===== Exercise data =====
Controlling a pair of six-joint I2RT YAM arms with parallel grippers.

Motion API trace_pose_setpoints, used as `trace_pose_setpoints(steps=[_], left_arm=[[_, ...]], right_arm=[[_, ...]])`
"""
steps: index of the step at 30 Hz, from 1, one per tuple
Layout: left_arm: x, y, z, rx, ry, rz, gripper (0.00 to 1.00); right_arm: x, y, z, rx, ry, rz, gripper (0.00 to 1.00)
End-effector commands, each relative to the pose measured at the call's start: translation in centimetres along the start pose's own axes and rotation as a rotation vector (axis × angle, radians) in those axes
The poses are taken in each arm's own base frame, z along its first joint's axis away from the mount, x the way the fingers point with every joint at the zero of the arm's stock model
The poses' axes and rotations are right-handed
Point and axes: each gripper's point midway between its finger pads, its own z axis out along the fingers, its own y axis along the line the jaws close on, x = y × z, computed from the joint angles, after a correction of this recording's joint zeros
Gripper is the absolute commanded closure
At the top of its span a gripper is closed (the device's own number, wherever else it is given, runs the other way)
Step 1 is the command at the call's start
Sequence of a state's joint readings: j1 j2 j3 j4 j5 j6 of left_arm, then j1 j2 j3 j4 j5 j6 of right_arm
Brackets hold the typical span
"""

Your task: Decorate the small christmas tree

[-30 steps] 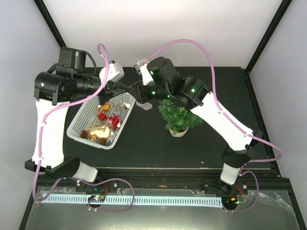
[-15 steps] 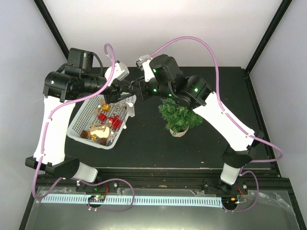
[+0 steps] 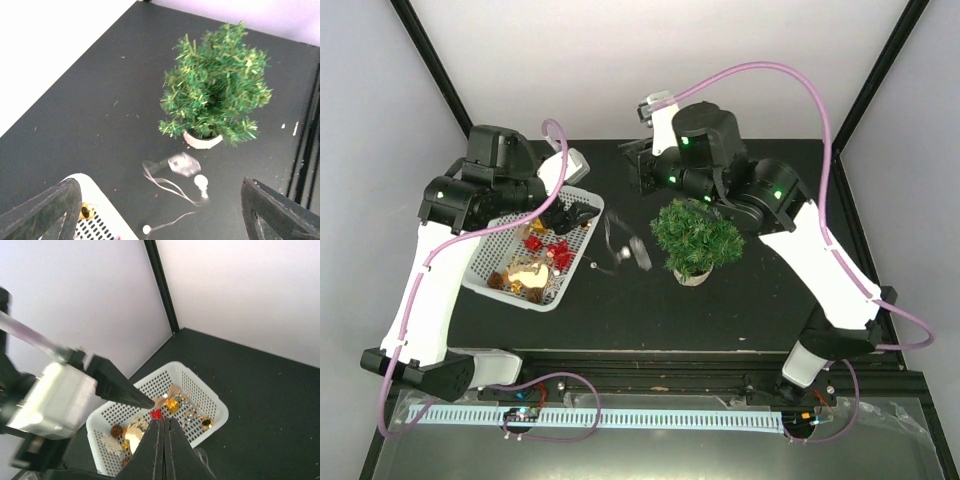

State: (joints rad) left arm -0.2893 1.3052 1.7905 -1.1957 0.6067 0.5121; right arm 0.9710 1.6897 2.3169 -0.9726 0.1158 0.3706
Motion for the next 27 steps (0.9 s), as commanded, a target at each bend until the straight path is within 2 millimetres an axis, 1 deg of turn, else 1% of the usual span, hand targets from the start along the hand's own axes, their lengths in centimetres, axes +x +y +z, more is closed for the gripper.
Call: trace_pose_setpoints(steps=[1,3,6,10,12,13,14,15,16,17,18,20,22,24,26,27], left_arm=[[0.9,2.6,1.0,-0.103,0.002,0.0,0.12],[1.8,2.4,0.8,-0.108,0.004,0.002,0.12],[3.2,2.9,1.5,-0.114,0.015,-0.007,0.12],[3.5,3.0,1.6,-0.109,0.005,-0.014,0.12],[3.9,3.2,1.5,-0.11,0.018,-0.017,0.12],[4.3,3.3,1.5,-0.112,0.032,-0.021,0.12],[4.9,3.4,1.6,-0.109,0.051,-0.021,0.12],[5.7,3.6,1.6,-0.112,0.08,-0.018,0.12],[6.8,4.1,1.7,-0.127,0.117,-0.004,0.12],[8.1,4.5,1.9,-0.139,0.162,-0.002,0.13],[9.6,5.0,1.9,-0.15,0.211,0.004,0.14],[12.3,6.3,1.8,-0.167,0.28,0.01,0.18],[14.9,7.3,1.6,-0.153,0.342,0.008,0.22],[17.6,8.0,2.0,-0.102,0.419,0.007,0.26],[19.5,8.5,2.2,-0.071,0.468,0.027,0.29],[19.8,8.7,2.5,-0.062,0.474,0.047,0.3]], right_arm=[[-3.0,-0.9,-3.4,0.052,-0.106,-0.006,0.99],[-3.4,-1.0,-4.0,0.059,-0.121,-0.005,0.99],[-3.4,-1.2,-4.3,0.068,-0.123,-0.004,0.99],[-2.3,-0.9,-4.0,0.043,-0.084,-0.004,0.99],[-1.4,-0.9,-3.8,0.039,-0.053,-0.006,0.98],[-1.0,-1.1,-3.8,0.048,-0.039,-0.006,0.96],[-0.7,-1.5,-3.9,0.067,-0.029,-0.009,0.91],[-0.5,-1.8,-4.2,0.08,-0.023,-0.014,0.84],[-0.3,-2.1,-4.6,0.095,-0.021,-0.018,0.71],[-0.3,-2.4,-5.1,0.108,-0.025,-0.021,0.62],[-0.2,-2.8,-5.6,0.122,-0.03,-0.023,0.55],[-0.1,-3.3,-6.8,0.138,-0.038,-0.027,0.46],[0.5,-3.7,-7.5,0.146,-0.026,-0.026,0.42],[1.5,-4.0,-8.0,0.153,0.003,-0.019,0.42],[2.5,-4.4,-8.6,0.157,0.022,-0.003,0.41],[3.1,-4.6,-8.5,0.159,0.035,0.006,0.41]])
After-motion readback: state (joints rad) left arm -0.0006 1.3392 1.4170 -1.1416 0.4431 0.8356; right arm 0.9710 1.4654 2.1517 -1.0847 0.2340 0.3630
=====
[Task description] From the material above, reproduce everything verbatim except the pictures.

[Output of the task]
Controlling a pair of six-joint I2RT YAM arms with parallel grippers.

Motion API trace_pose_setpoints, used as `trace_pose_setpoints(steps=[_], left_arm=[[_, ...]], right_arm=[[_, ...]])`
"""
steps: index of the step at 30 Hz, from 1, one per tuple
Layout: left_arm: x, y, z, rx, ry, rz, gripper (0.00 to 1.00); right_arm: x, y, z, rx, ry, rz, gripper (0.00 to 1.00)
End-effector commands, each relative to the pose measured at the call's start: translation in centimetres along the start pose's own axes and rotation as a rotation vector (axis × angle, radians) in those axes
The poses are taken in each arm's own base frame, z along its first joint's axis away from the mount, x the way the fingers point with every joint at the zero of the arm's stock model
The poses' axes and rotations are right-handed
Point and axes: each gripper's point midway between its finger pads, its own z axis out along the fingers, its own y axis along the line the jaws close on, x = y × z, computed from the joint angles, after a correction of this recording's joint zeros
Gripper is the absolute commanded closure
At the top of its span a gripper is closed (the device's own number, wherever else it is given, runs the other way)
Step 1 is the command at the call's start
Sequence of a state's joint readings: j1 j2 j3 j4 j5 j6 of left_arm, then j1 j2 j3 j4 j5 j6 of right_arm
Brackets hold the typical span
"""

Your task: Decorate the small christmas tree

[-30 steps] 
[-15 steps] 
[+0 steps] 

State: (joints rad) left arm -0.2893 1.3052 1.7905 -1.1957 0.6067 0.5121; right arm 0.9710 1.6897 2.3169 -0.9726 0.1158 0.3706
Motion for the next 27 steps (0.9 s), as commanded, a target at each bend until the straight path is within 2 millimetres an axis, 1 deg of turn, else 1% of the usual span, hand targets from the start along the hand's own axes, their lengths in centimetres, axes +x +y +z, more is closed for the gripper.
Call: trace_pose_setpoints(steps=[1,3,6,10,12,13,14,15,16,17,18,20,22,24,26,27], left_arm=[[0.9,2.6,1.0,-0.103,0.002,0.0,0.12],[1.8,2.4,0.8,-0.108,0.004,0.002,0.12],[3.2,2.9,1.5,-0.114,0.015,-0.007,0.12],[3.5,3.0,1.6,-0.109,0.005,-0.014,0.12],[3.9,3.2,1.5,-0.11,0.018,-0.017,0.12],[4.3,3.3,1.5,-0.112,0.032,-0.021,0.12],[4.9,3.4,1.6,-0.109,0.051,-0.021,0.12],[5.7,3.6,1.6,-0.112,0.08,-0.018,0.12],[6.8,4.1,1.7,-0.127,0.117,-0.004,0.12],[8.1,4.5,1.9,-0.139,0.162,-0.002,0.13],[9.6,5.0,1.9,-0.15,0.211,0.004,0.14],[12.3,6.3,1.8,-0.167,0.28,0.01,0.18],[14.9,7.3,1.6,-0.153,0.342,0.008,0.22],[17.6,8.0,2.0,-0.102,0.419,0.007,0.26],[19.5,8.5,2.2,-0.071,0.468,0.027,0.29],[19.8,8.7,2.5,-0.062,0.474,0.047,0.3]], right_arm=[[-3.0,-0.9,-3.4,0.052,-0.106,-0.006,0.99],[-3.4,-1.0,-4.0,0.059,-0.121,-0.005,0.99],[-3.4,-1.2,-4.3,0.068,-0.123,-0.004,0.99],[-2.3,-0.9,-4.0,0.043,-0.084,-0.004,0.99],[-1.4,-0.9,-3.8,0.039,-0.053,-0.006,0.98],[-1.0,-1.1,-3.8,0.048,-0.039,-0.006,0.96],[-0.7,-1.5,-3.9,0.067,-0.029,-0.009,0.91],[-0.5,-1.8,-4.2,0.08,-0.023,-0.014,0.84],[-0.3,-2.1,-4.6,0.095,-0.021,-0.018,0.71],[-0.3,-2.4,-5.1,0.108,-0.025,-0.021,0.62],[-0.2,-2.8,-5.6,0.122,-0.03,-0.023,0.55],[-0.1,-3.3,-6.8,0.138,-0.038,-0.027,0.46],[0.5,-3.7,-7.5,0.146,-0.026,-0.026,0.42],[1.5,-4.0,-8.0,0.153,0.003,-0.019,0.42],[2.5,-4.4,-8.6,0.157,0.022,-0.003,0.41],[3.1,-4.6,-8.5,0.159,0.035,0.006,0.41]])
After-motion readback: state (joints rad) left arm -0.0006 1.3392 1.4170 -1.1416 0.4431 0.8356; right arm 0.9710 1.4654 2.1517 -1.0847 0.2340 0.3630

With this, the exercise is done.